[Records excerpted from a collection]

# # # # #

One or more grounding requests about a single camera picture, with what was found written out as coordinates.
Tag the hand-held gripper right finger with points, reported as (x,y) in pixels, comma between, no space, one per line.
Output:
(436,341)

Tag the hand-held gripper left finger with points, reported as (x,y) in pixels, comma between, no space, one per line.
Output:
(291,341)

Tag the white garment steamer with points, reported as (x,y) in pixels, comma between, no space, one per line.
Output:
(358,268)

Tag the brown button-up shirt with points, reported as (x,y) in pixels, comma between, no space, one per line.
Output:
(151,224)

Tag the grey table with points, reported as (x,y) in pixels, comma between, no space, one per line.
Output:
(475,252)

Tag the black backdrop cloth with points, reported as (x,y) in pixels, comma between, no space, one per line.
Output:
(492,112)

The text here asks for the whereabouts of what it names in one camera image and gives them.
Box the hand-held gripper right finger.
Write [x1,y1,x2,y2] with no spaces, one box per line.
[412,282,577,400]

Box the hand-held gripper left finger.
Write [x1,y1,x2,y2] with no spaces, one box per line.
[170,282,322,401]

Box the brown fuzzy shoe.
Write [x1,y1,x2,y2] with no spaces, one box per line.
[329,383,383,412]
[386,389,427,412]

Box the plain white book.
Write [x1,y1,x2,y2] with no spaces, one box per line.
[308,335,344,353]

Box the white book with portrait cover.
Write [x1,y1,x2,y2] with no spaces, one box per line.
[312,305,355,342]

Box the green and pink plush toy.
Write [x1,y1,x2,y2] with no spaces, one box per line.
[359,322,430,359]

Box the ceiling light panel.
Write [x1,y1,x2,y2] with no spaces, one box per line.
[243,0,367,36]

# # # # #

# Work required:
Read the data above and pull out each line that holds the string "held".

# Answer section:
Tag the hand-held gripper right finger with points, reported as (x,y) in pixels, comma between, no space, one per line.
Tag the hand-held gripper left finger with points, reported as (x,y) in pixels, comma between, no space, one per line.
Box the hand-held gripper right finger.
Box the hand-held gripper left finger.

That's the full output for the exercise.